How do you design a ceremony that reflects your feeling that marriage is a profound expression of relationship, yet doesn’t make you feel as if you bought your wedding out of a catalog?
According to New York Times Magazine bridal journalist Linda Wells, the mainstream is stretching the rules. Independent-minded couples are incorporation the personal touch into their ceremonies. “Many women and men are rejecting the textbook wedding.” Wells writes. “The event is still grand and festive, but it tends to be infused with quirks and personal style.”
Lavish may be in, but so is intimate and individualized. Emily Post once said: “The magic of a wedding lay less in the details than in the tender quality of the occasion and the radiance of the couple.”
Sometimes family can be very vocal on what is expected. Yikes. Navigating what the family wants and what you want can be tricky. But, it ultimately is YOUR wedding. You can make your wedding a mix of the traditional, the alternative and the mystical.
Nearly 45 percent of today’s weddings are ‘encore’ events meaning that the bride, the groom, or both have been married before. Couples entering marriages today are older, and have established careers, often arriving with a truckload of household furniture, a backlog of marital and romantic memories, and increasingly with children from previous relationships.

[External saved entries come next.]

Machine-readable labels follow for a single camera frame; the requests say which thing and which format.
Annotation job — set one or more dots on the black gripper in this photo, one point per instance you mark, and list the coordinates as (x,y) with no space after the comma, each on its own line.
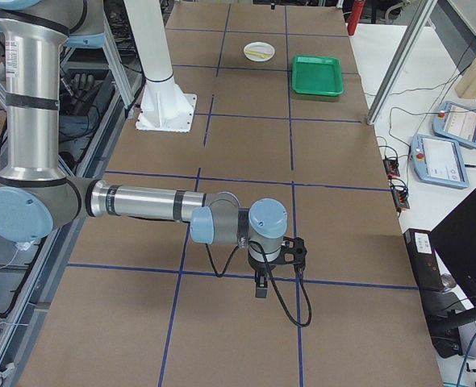
(259,268)

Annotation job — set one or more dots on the yellow plastic spoon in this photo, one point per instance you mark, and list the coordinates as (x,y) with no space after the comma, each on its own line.
(258,54)

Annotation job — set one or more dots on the white round plate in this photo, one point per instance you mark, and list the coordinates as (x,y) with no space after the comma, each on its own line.
(259,47)

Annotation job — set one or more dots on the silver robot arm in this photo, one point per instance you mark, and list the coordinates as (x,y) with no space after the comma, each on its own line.
(36,197)

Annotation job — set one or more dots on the black computer box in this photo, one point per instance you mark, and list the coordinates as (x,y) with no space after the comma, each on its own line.
(423,259)

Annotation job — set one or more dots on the black monitor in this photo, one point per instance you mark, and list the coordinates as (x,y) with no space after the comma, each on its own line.
(454,240)

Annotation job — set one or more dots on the green plastic tray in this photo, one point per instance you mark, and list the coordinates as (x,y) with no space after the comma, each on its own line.
(317,75)

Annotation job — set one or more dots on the near teach pendant tablet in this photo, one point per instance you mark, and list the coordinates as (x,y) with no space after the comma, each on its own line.
(438,161)

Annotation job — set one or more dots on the teach pendant tablet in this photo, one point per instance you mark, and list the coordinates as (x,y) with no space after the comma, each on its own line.
(438,161)
(455,121)

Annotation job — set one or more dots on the far teach pendant tablet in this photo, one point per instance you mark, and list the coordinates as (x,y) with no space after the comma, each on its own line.
(455,121)

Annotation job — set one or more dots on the red cylinder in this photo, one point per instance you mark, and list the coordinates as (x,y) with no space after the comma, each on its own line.
(355,16)

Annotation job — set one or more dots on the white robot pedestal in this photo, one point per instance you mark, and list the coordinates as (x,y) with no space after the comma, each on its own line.
(164,107)

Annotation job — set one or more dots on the aluminium frame post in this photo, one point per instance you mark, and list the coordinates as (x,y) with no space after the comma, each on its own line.
(403,51)

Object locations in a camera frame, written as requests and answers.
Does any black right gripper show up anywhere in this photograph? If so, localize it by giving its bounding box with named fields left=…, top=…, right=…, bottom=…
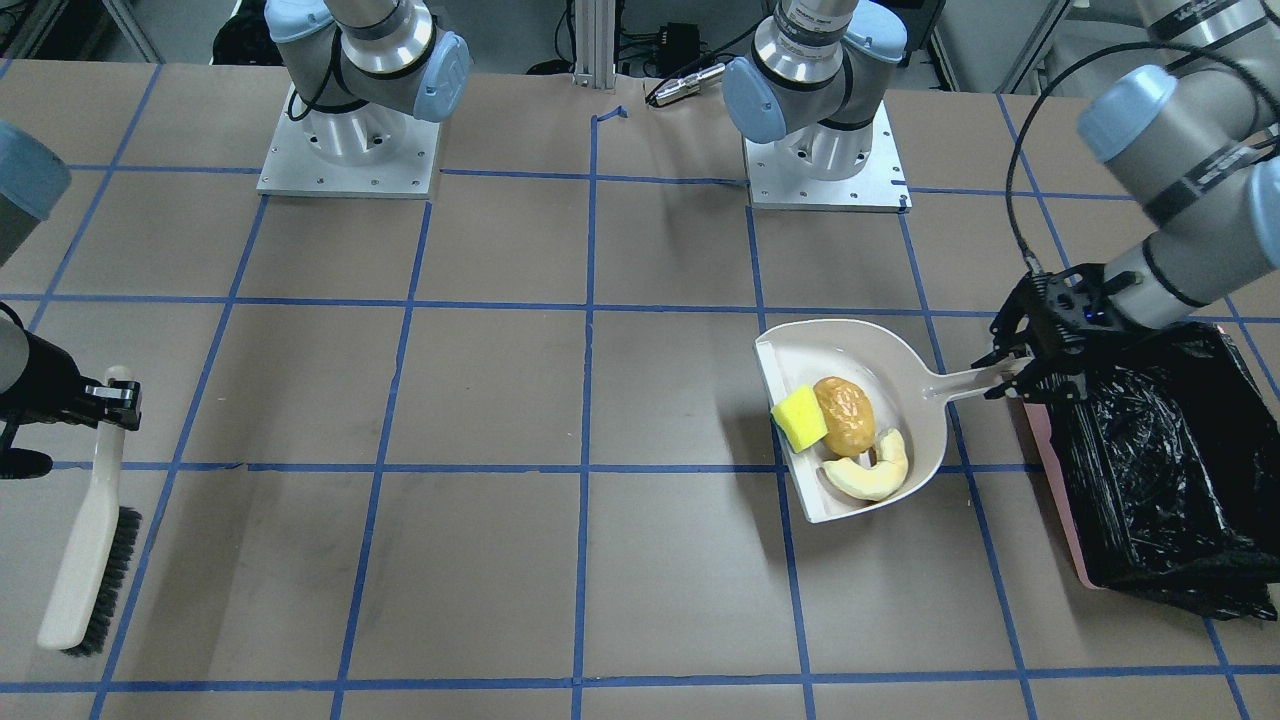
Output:
left=1, top=331, right=142, bottom=479

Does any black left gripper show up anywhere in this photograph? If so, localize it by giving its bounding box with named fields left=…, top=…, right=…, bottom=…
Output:
left=972, top=263, right=1137, bottom=404

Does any white plastic dustpan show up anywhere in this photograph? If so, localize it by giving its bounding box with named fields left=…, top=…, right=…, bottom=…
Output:
left=754, top=319, right=1025, bottom=523

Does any yellow potato toy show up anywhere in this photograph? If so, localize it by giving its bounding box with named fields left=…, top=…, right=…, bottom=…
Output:
left=813, top=375, right=877, bottom=457

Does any cream bread toy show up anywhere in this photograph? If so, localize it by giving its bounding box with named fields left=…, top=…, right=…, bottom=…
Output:
left=820, top=428, right=910, bottom=502

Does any white hand brush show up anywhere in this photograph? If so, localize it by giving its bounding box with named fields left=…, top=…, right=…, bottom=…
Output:
left=36, top=365, right=141, bottom=657

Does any green yellow sponge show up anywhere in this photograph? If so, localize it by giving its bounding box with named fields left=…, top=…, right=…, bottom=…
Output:
left=771, top=386, right=829, bottom=454

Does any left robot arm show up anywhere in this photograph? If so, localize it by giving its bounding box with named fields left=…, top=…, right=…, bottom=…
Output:
left=723, top=1, right=1277, bottom=404

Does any bin with black bag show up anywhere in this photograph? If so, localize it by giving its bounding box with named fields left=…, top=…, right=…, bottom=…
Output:
left=1027, top=322, right=1279, bottom=621

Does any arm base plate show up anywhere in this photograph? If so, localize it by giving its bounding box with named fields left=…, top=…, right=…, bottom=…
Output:
left=742, top=102, right=913, bottom=214
left=256, top=86, right=442, bottom=200

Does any black braided cable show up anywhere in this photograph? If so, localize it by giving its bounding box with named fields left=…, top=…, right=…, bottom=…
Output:
left=1005, top=40, right=1280, bottom=275

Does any aluminium frame post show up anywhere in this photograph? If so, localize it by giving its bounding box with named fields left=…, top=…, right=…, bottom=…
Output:
left=570, top=0, right=618, bottom=94

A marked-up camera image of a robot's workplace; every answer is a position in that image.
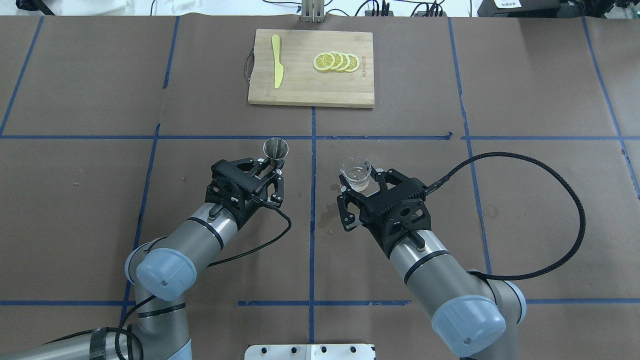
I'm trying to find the lemon slice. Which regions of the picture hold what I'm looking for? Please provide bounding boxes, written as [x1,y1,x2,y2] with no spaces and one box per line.
[330,51,345,71]
[312,52,336,72]
[336,54,351,72]
[343,54,361,73]

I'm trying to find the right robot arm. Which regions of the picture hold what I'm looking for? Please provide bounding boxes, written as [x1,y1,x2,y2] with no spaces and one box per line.
[336,169,527,360]

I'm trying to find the clear glass cup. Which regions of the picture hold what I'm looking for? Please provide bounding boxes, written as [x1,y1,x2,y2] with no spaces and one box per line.
[340,156,371,192]

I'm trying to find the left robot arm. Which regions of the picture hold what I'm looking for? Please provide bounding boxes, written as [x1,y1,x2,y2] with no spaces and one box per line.
[1,157,285,360]

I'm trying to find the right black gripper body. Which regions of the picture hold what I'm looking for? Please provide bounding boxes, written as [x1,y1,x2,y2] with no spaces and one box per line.
[359,177,432,256]

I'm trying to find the aluminium frame post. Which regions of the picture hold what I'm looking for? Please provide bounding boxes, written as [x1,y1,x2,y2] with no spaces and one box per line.
[300,0,326,23]

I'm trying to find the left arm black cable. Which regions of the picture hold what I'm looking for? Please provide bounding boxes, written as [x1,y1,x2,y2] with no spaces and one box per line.
[112,197,293,360]

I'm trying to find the yellow plastic knife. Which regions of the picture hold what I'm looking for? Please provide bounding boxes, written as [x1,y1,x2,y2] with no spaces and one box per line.
[270,34,285,90]

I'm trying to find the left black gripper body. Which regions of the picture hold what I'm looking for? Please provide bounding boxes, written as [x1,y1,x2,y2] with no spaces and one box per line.
[206,159,261,228]

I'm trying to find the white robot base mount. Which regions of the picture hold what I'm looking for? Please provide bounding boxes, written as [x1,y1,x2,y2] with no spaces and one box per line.
[244,343,377,360]

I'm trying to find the steel jigger measuring cup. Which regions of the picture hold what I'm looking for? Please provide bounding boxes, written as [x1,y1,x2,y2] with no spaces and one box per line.
[262,137,290,171]

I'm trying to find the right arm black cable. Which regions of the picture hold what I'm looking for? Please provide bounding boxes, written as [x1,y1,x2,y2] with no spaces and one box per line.
[425,152,587,281]

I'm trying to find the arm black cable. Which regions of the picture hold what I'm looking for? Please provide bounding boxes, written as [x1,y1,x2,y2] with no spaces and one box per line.
[425,152,587,281]
[112,197,293,360]

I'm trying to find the bamboo cutting board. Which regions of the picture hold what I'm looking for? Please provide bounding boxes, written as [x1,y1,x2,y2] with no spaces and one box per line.
[247,28,375,109]

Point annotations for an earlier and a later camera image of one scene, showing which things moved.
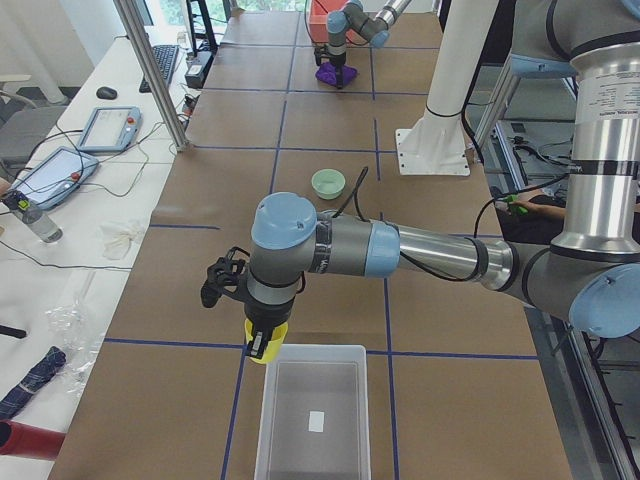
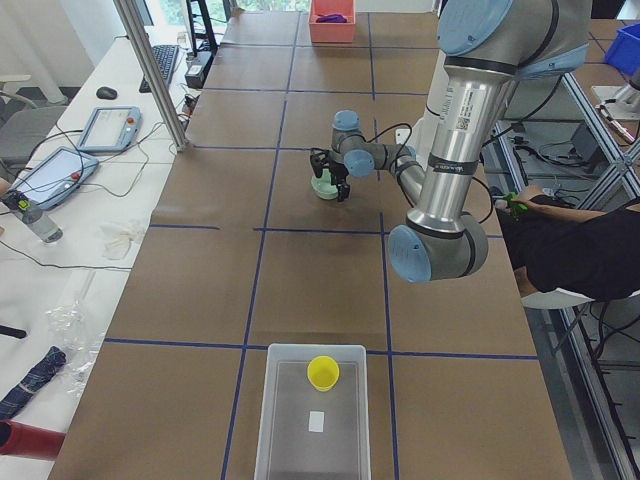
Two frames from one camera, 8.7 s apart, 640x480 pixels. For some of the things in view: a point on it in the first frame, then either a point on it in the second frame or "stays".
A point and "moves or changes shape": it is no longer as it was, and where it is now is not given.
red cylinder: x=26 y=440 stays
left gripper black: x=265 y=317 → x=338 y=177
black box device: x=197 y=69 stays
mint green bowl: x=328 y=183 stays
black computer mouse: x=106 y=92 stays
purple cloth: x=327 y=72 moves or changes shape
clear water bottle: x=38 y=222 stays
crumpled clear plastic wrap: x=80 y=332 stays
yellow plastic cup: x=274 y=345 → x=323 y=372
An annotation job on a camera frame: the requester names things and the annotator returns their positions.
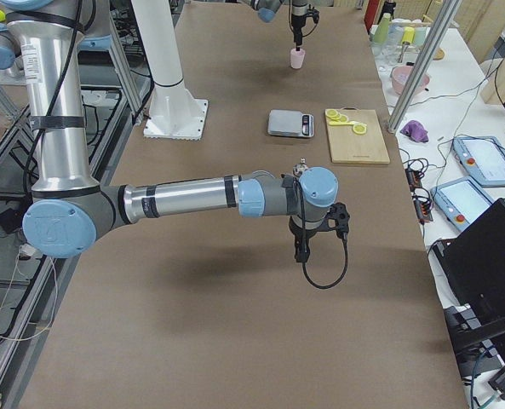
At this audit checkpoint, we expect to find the blue teach pendant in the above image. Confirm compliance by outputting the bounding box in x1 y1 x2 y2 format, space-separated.
430 176 494 232
452 136 505 187

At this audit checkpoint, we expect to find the aluminium frame post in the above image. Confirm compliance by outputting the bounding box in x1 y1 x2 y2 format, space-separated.
387 0 462 134

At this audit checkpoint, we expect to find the black monitor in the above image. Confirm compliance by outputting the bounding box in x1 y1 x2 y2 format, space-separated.
434 199 505 363

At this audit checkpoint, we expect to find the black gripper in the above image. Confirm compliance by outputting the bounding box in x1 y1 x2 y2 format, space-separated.
289 216 324 263
290 0 319 46

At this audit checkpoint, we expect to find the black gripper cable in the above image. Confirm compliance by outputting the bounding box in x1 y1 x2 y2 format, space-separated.
299 232 350 291

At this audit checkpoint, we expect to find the silver kitchen scale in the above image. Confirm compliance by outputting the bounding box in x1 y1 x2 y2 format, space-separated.
267 109 314 138

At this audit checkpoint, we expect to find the wooden cutting board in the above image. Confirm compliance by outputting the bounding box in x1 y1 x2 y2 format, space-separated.
324 108 390 164

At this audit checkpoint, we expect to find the yellow cup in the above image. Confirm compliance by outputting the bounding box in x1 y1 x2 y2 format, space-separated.
401 26 415 45

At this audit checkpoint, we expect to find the pink plastic cup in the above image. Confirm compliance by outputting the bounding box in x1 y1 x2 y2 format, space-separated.
290 48 306 70

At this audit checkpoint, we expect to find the green tumbler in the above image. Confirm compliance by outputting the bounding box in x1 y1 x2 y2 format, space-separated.
371 13 392 44

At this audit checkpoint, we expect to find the glass sauce bottle steel cap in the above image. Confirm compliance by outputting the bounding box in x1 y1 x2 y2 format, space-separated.
292 158 308 177

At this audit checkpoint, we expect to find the yellow plastic knife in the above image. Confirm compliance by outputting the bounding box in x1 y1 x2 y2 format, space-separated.
328 121 355 126

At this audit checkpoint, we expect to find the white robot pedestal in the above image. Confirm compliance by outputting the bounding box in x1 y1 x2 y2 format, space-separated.
132 0 209 141

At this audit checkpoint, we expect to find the yellow lemon slice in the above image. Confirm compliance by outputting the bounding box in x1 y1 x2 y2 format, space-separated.
328 112 349 124
325 109 341 120
352 123 367 135

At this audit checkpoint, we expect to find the pink bowl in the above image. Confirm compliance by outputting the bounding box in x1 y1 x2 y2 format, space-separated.
390 66 430 95

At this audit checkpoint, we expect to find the purple cloth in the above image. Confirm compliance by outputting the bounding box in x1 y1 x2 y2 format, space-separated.
400 120 429 143

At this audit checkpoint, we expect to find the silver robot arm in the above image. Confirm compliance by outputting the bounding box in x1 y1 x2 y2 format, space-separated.
0 1 338 262
243 0 320 51

Sooner or later, we all recognize that we need to go through life making changes and that includes designing our own wedding ceremony.
Sharing the costs: Wedding expenses are no longer the exclusive responsibility of the bride’s parents but are frequently shared by the couple, as well as by the bride’s and groom’s parents. More and more couples pay most or all of the expenses. With wedding costs so high, it is no wonder the “who pays” is one of the first conversations that engaged couples have.
Involved grooms: Grooms are now as likely as brides to be active participants in wedding planning and decision making. Couples often take mutual responsibility for everything from financing to writing thank-you notes.
Celebrating different religious traditions: Interfaith marriage services often combine elements from both faiths. Couples of different faiths – or the same faith – may ask several officiants to perform the service.
Honor attendants: It is not unheard of anymore for the bride to have a male friend as one of her attendants or a groom to include a female as one of his. When these friends fill the roles of “best woman” and “man of honour”, they are known as “honour attendants.”